Stockholm tree ring laboratory

Welcome to the Stockholm Tree Ring Laboratory

 

Tree Ring Laboratory

Our research focuses on reconstructing the temporal and spatial variability of past climate by using multi-parameter tree-ring analysis. The method uses the unique and precisely dated annual growth patterns in trees to extract information of past environmental change and relies on dendrochronology, which is the scientific method of dating old wood based on the analysis of patterns of tree rings. There are many subfields and applications within dendrochronology. In archeology, dendrochronology is a well-established dating method, used for example for dating buildings and various wooden artifacts. In paleoecology, past ecological changes can be studied with the help of tree-ring derived growth patterns of vegetation. Dendroclim atological studies aim to understand how and when climate changes in the past occurred by analyzing various ring width parameters, such as ring width or the maximum latewood density (MXD).

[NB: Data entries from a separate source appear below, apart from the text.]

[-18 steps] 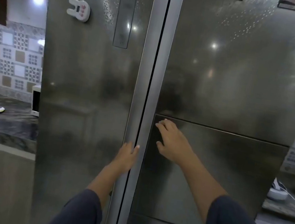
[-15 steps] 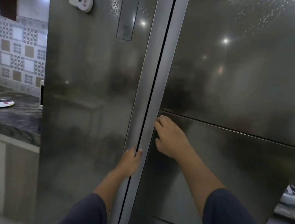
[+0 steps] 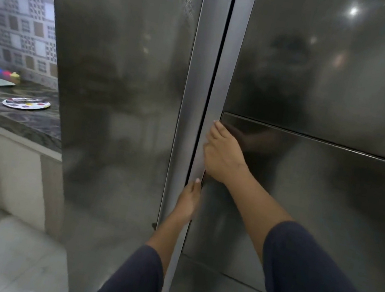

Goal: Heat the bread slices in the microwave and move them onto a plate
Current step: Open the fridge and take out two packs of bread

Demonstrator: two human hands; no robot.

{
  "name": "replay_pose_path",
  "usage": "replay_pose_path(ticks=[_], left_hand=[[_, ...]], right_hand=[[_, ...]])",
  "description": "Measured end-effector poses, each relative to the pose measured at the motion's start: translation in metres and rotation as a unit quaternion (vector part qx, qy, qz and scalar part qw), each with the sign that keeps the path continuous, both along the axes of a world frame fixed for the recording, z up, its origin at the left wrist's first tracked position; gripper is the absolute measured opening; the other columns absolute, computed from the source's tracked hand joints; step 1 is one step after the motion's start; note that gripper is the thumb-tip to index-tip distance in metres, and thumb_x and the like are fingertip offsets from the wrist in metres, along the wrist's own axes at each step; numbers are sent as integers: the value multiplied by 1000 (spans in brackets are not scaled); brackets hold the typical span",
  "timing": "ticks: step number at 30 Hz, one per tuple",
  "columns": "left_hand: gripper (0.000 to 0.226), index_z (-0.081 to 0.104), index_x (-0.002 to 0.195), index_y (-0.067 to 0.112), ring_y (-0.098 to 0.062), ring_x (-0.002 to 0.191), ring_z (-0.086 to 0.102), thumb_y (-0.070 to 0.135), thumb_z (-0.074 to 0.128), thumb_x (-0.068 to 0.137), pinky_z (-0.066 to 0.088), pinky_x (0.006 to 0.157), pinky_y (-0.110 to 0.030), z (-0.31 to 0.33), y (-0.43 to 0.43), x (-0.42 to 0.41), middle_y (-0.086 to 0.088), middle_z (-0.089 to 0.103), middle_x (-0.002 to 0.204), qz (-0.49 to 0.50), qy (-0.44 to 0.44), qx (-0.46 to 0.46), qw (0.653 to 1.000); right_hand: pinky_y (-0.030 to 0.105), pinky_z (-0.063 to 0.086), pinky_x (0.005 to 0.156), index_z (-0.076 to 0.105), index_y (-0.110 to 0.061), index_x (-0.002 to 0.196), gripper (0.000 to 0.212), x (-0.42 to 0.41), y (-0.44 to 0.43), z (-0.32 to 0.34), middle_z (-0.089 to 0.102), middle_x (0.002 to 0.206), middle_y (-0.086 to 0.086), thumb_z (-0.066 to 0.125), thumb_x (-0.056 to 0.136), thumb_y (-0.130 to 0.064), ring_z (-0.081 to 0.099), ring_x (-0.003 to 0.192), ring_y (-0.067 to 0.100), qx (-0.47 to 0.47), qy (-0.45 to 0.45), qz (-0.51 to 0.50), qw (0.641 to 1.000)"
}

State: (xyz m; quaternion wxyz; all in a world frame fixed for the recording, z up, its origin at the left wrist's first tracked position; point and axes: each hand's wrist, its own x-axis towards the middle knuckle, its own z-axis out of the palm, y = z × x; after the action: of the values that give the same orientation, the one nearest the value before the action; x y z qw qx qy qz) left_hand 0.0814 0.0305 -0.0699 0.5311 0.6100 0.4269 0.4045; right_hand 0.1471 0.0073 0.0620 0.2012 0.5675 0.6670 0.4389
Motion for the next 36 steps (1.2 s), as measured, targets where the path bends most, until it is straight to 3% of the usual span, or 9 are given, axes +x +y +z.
replay_pose_path(ticks=[4, 8, 13, 15, 17, 23, 28, 32, 36], left_hand=[[52, 27, 143, 9, -25, 136, 32, 38, 18, 101, 26, 107, -30, 4, -3, -3, -11, 34, 148, -10, 30, -8, 999], [52, 28, 143, 12, -22, 138, 31, 39, 21, 100, 25, 107, -28, -4, -8, -8, -8, 34, 148, -13, 13, 4, 1000], [39, 50, 126, 9, -12, 115, 46, 30, 30, 101, 33, 90, -21, -13, -39, -33, 3, 50, 118, -37, -24, 68, 997], [27, 54, 109, 17, -14, 103, 52, 33, 34, 99, 38, 83, -21, -16, -56, -46, 2, 55, 107, -75, -13, 68, 995], [25, 54, 94, 18, -16, 91, 53, 40, 41, 94, 40, 79, -27, -13, -77, -61, 0, 57, 92, -112, 4, 57, 992], [22, 61, 109, 2, -19, 91, 59, 12, 49, 93, 43, 79, -19, 7, -144, -108, -15, 66, 104, -216, 76, 222, 948], [10, 60, 92, 16, 1, 74, 57, 12, 50, 92, 46, 67, -11, 29, -182, -137, 7, 59, 82, -177, -19, 311, 934], [16, 59, 105, 9, -13, 89, 59, 13, 51, 92, 46, 80, -20, 49, -185, -130, -6, 61, 103, -143, -66, 304, 940], [35, 45, 127, 8, -24, 114, 49, 19, 49, 94, 44, 98, -37, 62, -194, -107, -10, 44, 128, -177, -48, 280, 942]], right_hand=[[43, -2, 118, 44, -5, 135, 48, -8, -3, -3, 30, 151, 16, 27, 98, -31, 15, 143, 32, 8, -11, -38, 999], [42, -2, 118, 37, -2, 139, 52, -18, -16, -10, 28, 151, 17, 26, 98, -31, 15, 143, 32, 28, 11, -41, 999], [39, -4, 119, 28, 3, 141, 56, -37, -55, -20, 26, 151, 18, 26, 96, -29, 10, 144, 30, 47, 59, -51, 996], [39, 16, 119, 50, 3, 128, 53, -50, -78, -23, 47, 139, 18, 25, 89, -21, 32, 138, 28, 84, 109, -45, 989], [39, 40, 107, 72, 0, 95, 53, -61, -104, -25, 69, 108, 14, 27, 74, -18, 59, 114, 26, 108, 157, -38, 981], [39, 29, 104, 72, -1, 81, 41, -79, -189, -33, 70, 96, 15, 36, 68, -17, 64, 105, 28, 156, 183, -69, 968], [36, 28, 107, 63, -11, 91, 28, -90, -266, -36, 65, 99, 9, 41, 77, -19, 60, 104, 25, 235, 248, -41, 939], [38, 34, 100, 52, -12, 109, 27, -96, -313, -27, 57, 117, 12, 49, 82, -18, 51, 118, 28, 318, 235, 1, 919], [38, 34, 99, 56, -10, 114, 38, -96, -345, 0, 52, 125, 8, 52, 77, -15, 43, 120, 25, 334, 165, -7, 928]])
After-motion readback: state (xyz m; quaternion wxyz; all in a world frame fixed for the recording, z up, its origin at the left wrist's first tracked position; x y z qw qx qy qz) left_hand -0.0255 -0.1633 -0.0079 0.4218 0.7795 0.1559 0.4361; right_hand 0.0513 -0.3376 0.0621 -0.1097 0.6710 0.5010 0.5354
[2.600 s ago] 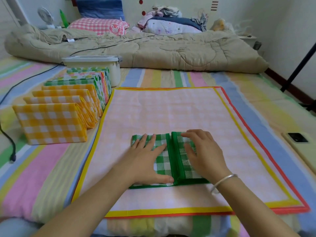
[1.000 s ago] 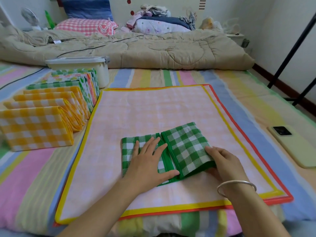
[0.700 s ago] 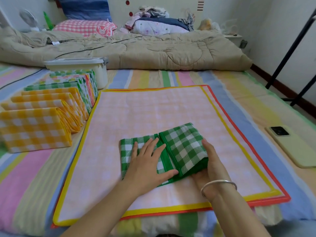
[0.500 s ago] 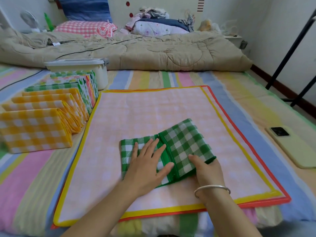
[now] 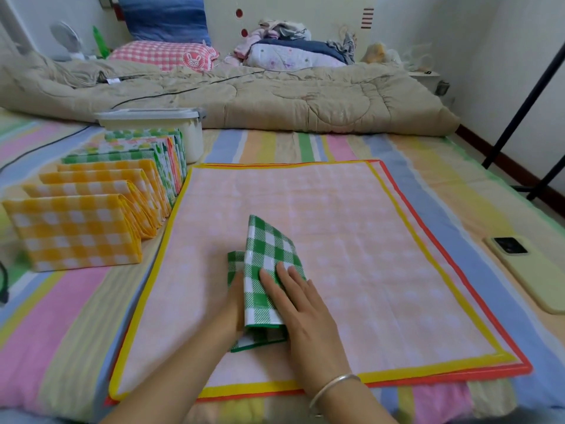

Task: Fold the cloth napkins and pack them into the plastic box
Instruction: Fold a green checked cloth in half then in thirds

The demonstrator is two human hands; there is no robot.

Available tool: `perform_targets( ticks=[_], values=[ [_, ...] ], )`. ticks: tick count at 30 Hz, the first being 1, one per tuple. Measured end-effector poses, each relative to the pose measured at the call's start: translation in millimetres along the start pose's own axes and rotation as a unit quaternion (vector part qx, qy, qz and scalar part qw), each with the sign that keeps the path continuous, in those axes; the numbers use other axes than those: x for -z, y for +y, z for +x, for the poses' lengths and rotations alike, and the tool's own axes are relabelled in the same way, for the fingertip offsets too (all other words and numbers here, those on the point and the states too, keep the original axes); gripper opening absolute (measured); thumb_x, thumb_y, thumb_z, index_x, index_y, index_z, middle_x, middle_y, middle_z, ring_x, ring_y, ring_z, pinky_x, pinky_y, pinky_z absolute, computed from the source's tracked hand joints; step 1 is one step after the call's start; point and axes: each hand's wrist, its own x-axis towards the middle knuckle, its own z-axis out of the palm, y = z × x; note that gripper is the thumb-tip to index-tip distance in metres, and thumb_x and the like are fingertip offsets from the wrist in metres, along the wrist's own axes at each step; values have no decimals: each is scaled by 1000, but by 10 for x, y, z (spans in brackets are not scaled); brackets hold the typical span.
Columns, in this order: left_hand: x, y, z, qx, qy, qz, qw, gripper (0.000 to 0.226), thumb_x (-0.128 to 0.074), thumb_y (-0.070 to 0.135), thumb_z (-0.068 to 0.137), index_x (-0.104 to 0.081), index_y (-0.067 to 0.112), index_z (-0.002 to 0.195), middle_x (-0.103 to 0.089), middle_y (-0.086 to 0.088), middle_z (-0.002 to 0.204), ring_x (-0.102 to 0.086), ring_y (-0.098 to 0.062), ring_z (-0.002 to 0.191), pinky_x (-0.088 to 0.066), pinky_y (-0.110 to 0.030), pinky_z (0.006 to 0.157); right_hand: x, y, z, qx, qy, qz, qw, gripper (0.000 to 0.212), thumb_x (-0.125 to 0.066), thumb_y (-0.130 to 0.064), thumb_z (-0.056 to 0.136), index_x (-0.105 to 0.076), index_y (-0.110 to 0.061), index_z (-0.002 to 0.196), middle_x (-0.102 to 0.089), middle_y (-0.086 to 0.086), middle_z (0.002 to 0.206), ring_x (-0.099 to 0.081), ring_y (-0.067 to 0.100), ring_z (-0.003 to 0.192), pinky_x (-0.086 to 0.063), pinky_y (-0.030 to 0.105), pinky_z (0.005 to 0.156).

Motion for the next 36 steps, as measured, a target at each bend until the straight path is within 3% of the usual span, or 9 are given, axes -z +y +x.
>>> perform_targets(
  ticks=[3, 7, 10, 15, 24, 27, 30, 33, 36],
  values=[
    [105, 344, 114, -50, 39, -108, 992, 35, -48, 29, 100, -64, 11, 126, -72, -14, 114, -71, -30, 101, -58, -41, 88, -33, 26, -9, 18, 13, -24, 999, 59, -31, -9, 89, -40, -26, 145, -50, 4, 145, -48, 26, 133, -29, 37, 105],
    [413, 559, 149, -57, 75, -159, 983, 31, -37, 32, 108, -60, 16, 120, -74, -6, 101, -70, -17, 84, -57, -30, 69, -139, 92, -52, 57, -4, -68, 996, 52, -36, -14, 91, -43, -21, 142, -55, 3, 141, -51, 26, 130, -29, 40, 106],
    [540, 547, 141, -106, 118, -39, 987, 25, -52, 33, 103, -59, 18, 122, -69, -1, 115, -67, -10, 96, -54, -22, 73, -197, 106, -45, 80, -29, -112, 990, 49, -38, -20, 89, -42, -19, 139, -59, 6, 136, -54, 28, 127, -27, 41, 106],
    [546, 406, 183, -192, 170, 187, 948, 20, -69, 11, 92, -67, 19, 111, -69, 3, 101, -66, -13, 90, -55, -33, 88, -206, 66, 1, 102, -73, -172, 977, 53, -33, -20, 88, -53, -17, 137, -60, 10, 134, -54, 29, 127, -32, 42, 106],
    [488, 346, 152, -224, 199, 314, 901, 19, -64, 11, 94, -67, 21, 111, -69, 4, 111, -62, -14, 95, -53, -36, 91, -70, 195, 19, 194, -118, -155, 962, 51, -32, -24, 88, -47, -21, 137, -59, 4, 136, -55, 23, 127, -48, 36, 101],
    [364, 373, 27, -296, 233, 475, 795, 35, -55, 12, 96, -62, 18, 130, -58, 1, 138, -43, -21, 134, -33, -37, 113, -96, 223, 31, 204, -148, -166, 953, 53, -32, -24, 89, -55, -20, 136, -59, 6, 135, -56, 24, 125, -50, 37, 98],
    [197, 388, -104, -230, 160, 590, 757, 53, -35, 24, 104, -27, 15, 156, -19, 0, 165, -5, -18, 154, 0, -37, 125, -125, 189, 21, 205, -164, -177, 949, 53, -31, -24, 89, -60, -17, 133, -60, 10, 134, -56, 27, 125, -52, 40, 95],
    [176, 210, -176, -177, 106, 653, 729, 71, 5, 44, 95, 3, 14, 159, 11, -2, 167, 16, -16, 152, 10, -42, 124, -70, 160, 55, 189, -189, -166, 949, 54, -29, -24, 89, -61, -14, 131, -58, 12, 136, -54, 28, 126, -52, 40, 96],
    [233, 25, -129, -196, 110, 656, 720, 87, 21, 47, 79, 7, 15, 158, 15, 0, 165, 19, -14, 151, 10, -47, 123, 76, 143, 110, 177, -282, -60, 941, 57, -32, -12, 92, -36, -10, 149, -27, 14, 157, -21, 30, 147, -15, 40, 121]
  ],
)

Tree rings are wider when environmental conditions favor growth and narrower when conditions are harsh. Other properties of the annual rings, such as MXD, have been shown to be better proxies (at least for temperature) than simple the ring width. By combining multiple tree-ring proxies and sometimes also other climate proxy records, we try to estimate past local and regional climates back in time. In many parts of the world, wood is decomposed very slowly in oxygen poor environments like lakes and bogs. In such anaerobic environments wood material can be preserved for several thousands of years. In Scandinavia, two 7000 years long chronologies exist, which are built by so called subfossil wood from lakes.

 

Laboratory instrumentation

The Stockholm Tree-Ring Laboratory is equipped with an ITRAX multiscanner manufactured by Cox Analytical Systems (www.coxsys.se), which enables us to analyse and produce high-quality density (MXD) data. To avoid the influence of humidity and temperature in the lab that would affect the density measurements, the environmental conditions in the lab are strictly controlled. The laboratory uses Dendrocut twin-bladed saw from Walesch Electronic.

The ITRAX machine is equipped with an EDXRF (energy dispersive X-ray fluorescence) sensor that can be used for identifying elemental signals in tree-rings, which may, for example, occur in response to volcanic eruptions and, especially, anthropogenic pollution. The atoms in the tree-samples are excited by X-Rays emitted from an X-Ray tube which enables analysis of trace elements and in turn trace environmental changes. 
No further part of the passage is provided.